可愛くないから、キミがいい【完】





ミーナとマユとなほちんには、和泉しゅうと付き合い始めたことをすぐに打ち明けた。


みんなすごく吃驚していた。

マユは『そろそろ私もコウタ君にオッケーしようかな』となんだか、コウタ君のとの恋にやる気を出していたし、なほちんなんかは、『略奪したの?』なんて失礼なことを聞いてきた。

和泉しゅうと、正式に付き合うことになった日の夜、家で、和泉しゅうの元カノのSNSを確認したら、画像も動画も消えていた。

全部、とも君の勘違いだったわけだけど、諸々のことをみんなに説明するのも面倒だったし、この世に和泉しゅうと私しか知らないことがあってもいいかもしれないと思って、えへへどうだろう、と笑って誤魔化しておいた。




結局、和泉しゅうが、私の高校まで来たのはあの日だけで、あとは、また、駅で待ち合わせる日々に戻っていた。

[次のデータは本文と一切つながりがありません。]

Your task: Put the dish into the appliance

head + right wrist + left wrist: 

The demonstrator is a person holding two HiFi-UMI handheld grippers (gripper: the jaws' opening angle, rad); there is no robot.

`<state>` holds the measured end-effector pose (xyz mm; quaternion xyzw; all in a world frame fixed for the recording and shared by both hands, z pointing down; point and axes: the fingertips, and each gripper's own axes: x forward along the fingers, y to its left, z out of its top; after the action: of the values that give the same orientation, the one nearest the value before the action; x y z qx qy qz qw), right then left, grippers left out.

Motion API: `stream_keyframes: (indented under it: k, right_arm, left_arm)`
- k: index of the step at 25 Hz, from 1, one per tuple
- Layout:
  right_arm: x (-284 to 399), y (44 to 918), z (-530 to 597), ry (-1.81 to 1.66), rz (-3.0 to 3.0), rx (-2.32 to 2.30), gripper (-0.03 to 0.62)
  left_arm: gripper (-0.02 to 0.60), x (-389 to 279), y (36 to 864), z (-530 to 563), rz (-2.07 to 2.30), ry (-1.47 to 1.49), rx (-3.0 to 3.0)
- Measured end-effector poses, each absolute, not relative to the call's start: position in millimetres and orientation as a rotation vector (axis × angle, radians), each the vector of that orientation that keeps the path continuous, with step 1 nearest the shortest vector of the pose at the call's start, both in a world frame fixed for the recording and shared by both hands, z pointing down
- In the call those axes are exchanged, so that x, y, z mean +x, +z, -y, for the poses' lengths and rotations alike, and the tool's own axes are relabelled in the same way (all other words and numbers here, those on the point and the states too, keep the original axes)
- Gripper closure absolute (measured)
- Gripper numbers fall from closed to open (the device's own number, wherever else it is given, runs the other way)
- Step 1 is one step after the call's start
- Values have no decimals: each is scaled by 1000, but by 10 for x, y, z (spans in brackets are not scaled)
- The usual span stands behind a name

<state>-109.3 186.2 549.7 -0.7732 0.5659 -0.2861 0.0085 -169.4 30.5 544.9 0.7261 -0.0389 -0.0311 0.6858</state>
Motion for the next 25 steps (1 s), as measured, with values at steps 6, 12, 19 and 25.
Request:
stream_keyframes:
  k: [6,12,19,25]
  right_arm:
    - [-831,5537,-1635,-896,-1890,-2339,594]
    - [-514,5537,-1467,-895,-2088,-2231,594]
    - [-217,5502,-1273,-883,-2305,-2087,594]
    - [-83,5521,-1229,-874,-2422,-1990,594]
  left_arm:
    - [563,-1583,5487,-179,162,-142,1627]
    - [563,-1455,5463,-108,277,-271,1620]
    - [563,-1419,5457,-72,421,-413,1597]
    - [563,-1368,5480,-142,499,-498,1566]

違うのは、スイーツを理由に誘ってくることが減ったことだけだ。その代わりに、<放課後、ひま?>と、相変わらず絵文字も何もない素っ気ないメッセージが送られてくる頻度が高くなった。



今日は、私の方が先に駅に着いたみたいで、
駅の構内に和泉しゅうの姿はまだない。

前髪を整えながら改札から少し離れた所で待つ。


<着いたから、はやくしてよ>と、文句だけ送って、しばらくSNSを確認していたら、「ねえ」と、いきなり声をかけられる。


不透明ではないテノール。この声は、和泉しゅうではないなと思いながら、顔をあげる。